Key Features and Values

– Same sample type can be used across all assays to simplify inclusion into routine serology work-up
– Ready to use reagents reduces hands-on time for assay preparation
– Long shelf life provides a cost-effective solution by reducing wastage due to expired kits
– Suitable for inclusion on automated plate systems simplifies scale-up of test volume
– Supported by a complete panel of assays for supporting treatment monitoring of several forms of hormonal dysfunctions
– Suitable for use in a wide range of areas including sports medicine, paediatrics, occupational health, veterinary medicine, sleep disturbance, stress monitoring and hormone replacement therapy

Product Description

Competitive immunoenzymatic colorimetric method for the quantitative determination of Cortisol concentration in saliva. Cortisol Saliva ELISA kit is intended for laboratory use only.

Scientific Description
Cortisol is a steroid hormone synthesised from cholesterol in the zona fasciculata of the adrenal cortex.  Approximately 90% of cortisol in plasma is protein-bound to an α2-globulin, cortisol-binding-globulin (CBG), also known as transcortin.  The non-protein bound free cortisol is the biologically active hormone1.  In saliva, cortisol mainly appears in the free unbound form where its concentration is approximately two thirds of the unbound serum level.  About 15% of salivary cortisol is bound to transcortin, a normal component of uncontaminated saliva2.  Salivary cortisol concentrations are independent of saliva flow rate3.  In various clinical conditions CBG concentration, and thereby total serum cortisol concentration, changes.  Pregnancy and the use of oral contraceptives and oestrogens increase CBG concentration 2-3 times.  Additionally, in certain liver and kidney diseases and in various catabolic conditions, CBG levels decrease resulting in decreased serum cortisol concentrations while the unbound fraction is said to remain constant2.
Cortisol secretion from the adrenal gland is mainly controlled by the anterior pituitary hormone, adrenocorticotropic hormone (ACTH).  ACTH is in turn controlled by corticotropin-releasing hormone from the hypothalamus.  Three major factors are involved in the control of the hypothalamic-pituitary-adrenal (HPA) axis and thereby of cortisol: circadian rhythm, negative feedback and stress levels1.  In normal subjects, cortisol levels begin to rise at 3–4 a.m. and reach a peak at 7–9 a.m., with levels falling for the rest of the day4.  Whereas in healthy individuals late night levels are undetectable, patients with hyper function of the adrenal lose normal circadian rhythm and have detectable levels of cortisol at midnight5.
Cortisol determinations are used in the assessment of adrenocortical function and other disturbances of the HPA axis.  Measurement of salivary cortisol is an accurate method to assess the biologically active plasma free cortisol6. Measuring midnight salivary cortisol is an easy and non-invasive means of diagnosing diseases of cortisol imbalance such as Cushing’s syndrome.  Salivary cortisol is most useful as the initial test when Cushing’s syndrome is suspected and for periodic patient monitoring after pituitary surgery for Cushing’s7,8.  There is a large overlap of cortisol values at 9 a.m. between patients with Cushing’s syndrome and normal subjects, and therefore cortisol determination in the morning alone rarely allows discrimination between the two groups.  In contrast to levels measured in the morning, studies have shown that midnight levels provide 100% sensitivity in detecting the disease9.
Publications

1. David W., The Immunoassay Handbook.
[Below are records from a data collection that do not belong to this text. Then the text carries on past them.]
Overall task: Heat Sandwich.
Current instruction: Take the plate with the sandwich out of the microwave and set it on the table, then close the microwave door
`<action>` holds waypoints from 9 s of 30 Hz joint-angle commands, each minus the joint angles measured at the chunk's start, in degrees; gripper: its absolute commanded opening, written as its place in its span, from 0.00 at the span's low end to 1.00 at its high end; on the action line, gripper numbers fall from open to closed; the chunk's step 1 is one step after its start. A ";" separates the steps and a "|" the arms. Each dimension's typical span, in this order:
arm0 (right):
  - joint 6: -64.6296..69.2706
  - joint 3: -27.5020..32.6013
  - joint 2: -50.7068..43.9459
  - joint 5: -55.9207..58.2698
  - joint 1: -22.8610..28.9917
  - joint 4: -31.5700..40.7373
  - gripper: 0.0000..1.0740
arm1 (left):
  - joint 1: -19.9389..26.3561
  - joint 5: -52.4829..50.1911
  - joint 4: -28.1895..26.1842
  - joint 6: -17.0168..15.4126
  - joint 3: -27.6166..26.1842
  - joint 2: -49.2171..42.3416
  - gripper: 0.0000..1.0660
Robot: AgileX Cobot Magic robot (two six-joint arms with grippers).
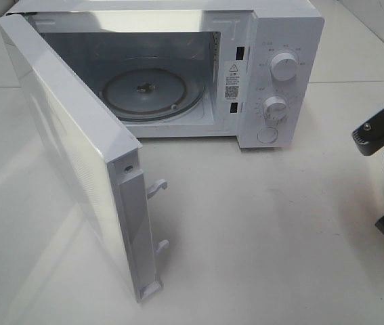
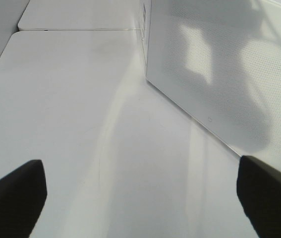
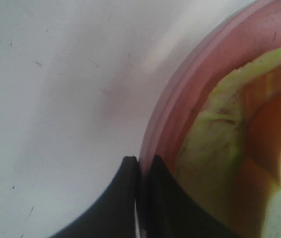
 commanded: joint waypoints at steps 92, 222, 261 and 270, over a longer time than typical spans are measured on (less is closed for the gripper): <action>-9.17 -8.77 -10.83 3.09 -15.47 25.67 0.71 | 0.06 -0.46 0.17 -0.29 0.17 -1.60 0.93; -10.49 5.56 -78.27 19.88 -15.70 27.44 0.71 | 0.06 -8.42 -1.72 0.11 -2.29 10.31 0.86; -10.43 5.56 -78.27 19.88 -15.70 27.44 0.71 | -2.29 -77.75 0.29 3.04 12.95 54.26 0.00; -10.43 5.56 -78.27 19.88 -15.70 27.44 0.71 | -9.85 -95.11 6.70 -1.78 12.83 70.07 0.00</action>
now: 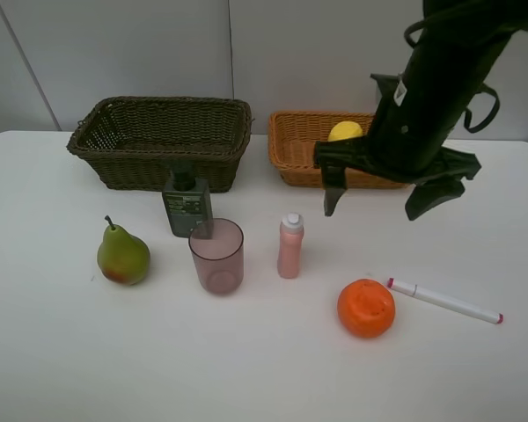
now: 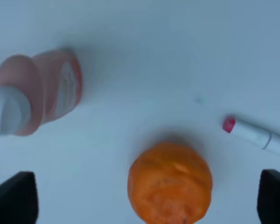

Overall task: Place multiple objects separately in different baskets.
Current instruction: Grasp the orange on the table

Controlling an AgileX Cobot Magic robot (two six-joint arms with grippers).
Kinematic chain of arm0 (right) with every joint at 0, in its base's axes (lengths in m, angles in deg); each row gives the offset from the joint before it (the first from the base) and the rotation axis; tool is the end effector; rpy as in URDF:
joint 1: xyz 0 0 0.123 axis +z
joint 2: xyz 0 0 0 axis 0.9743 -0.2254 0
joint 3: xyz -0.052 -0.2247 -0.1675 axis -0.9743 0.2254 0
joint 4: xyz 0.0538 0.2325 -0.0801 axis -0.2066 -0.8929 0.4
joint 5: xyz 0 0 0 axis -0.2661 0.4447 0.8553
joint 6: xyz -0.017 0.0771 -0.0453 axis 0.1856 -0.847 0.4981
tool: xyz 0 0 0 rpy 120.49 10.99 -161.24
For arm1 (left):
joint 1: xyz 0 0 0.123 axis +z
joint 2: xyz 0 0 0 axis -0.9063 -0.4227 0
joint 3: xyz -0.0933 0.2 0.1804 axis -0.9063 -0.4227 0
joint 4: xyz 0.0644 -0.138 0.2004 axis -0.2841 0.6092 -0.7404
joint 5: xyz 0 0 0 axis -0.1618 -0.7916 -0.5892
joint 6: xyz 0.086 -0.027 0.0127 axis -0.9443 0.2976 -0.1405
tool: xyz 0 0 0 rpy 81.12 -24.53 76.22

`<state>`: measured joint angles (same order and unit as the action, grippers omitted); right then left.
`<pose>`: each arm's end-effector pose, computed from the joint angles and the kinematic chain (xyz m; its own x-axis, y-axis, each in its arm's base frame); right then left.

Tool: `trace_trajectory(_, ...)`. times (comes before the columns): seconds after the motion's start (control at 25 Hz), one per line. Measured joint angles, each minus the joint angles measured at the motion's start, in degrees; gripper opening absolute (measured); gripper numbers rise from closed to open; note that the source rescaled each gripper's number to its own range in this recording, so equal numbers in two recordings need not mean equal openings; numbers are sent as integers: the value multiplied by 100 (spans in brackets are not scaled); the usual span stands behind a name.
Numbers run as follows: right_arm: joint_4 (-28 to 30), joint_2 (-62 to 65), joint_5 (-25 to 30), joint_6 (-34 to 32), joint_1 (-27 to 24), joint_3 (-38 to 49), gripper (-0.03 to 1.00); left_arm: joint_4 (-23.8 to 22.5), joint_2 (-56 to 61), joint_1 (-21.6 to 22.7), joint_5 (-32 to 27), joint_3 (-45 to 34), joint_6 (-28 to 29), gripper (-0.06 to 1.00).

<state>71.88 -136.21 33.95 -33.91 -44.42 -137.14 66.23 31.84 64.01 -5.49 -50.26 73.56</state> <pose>0.2601 0.1615 0.2377 -0.9838 -0.0515 -0.1719 -0.0604 0.9971 0.0469 0.0016 -0.0070 0.2530 -0.5325 0.0501 -0.8449 0.1040 0.9946 -0.0066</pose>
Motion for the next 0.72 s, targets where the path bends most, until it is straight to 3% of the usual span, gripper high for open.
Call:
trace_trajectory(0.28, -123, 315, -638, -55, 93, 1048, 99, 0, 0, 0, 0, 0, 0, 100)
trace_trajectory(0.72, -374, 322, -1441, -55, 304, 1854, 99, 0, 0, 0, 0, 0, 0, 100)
Third Edition. D.Wild (Ed.) Published by Elsevier Ltd. 2005.
2. Aardal, E. and Holm, A-C., ‘Cortisol in saliva – reference ranges and relation to cortisol in serum’. Eur J Clin Chem Clin Biochem, 33, 1995, 927-932.
3. Lewis JG., ‘Steroid analysis in saliva: an overview’. Clin Biochem Rev, 27, 2006, pp139-146.
4. Rossi GP., Seccia TM. and Pessina AC., ‘Clinical use of laboratory tests for the identification of secondary forms of arterial hypertension’. Crit Rev Clin Sci, 44(1), 2007, pp 1-85.
5. Nieman LK., Biller BMK., Findling JW., Newell-Price J., Savage MO., Stewart PM., and Montori VM., ‘The diagnosis of Cushing’s syndrome: an endocrine society clinical practice guideline’. J Clin Endocrinol Metab, 93, 2008, pp 1526-1540.
6. Yaneva M., Mosnier-Pudar H., Dugue M-A., Grabar S., Fulla Y. and Bertagna X., ‘Midnight salivary cortisol for the initial diagnosis of Cushing’s syndrome and various causes’. J Clin Endocrinol Metab, 89(7), 2004, pp 3345-3351.
7. Raff, H., ‘Cushing’s syndrome: diagnosis and surveillance using salivary cortisol’. Pituitary, 15, 2012, pp 64-70.
8. Raff, H., ‘Update on late-night salivary cortisol for the diagnosis of Cushing’s syndrome: methodological considerations’. Endocrine, 44, 2013, pp 346-349.
9. Raff, H., ‘Late-night salivary cortisol as a screening test for Cushing’s syndrome’. J Clin Endocrinol Metab, 83(8), 1998, pp 2681-2686.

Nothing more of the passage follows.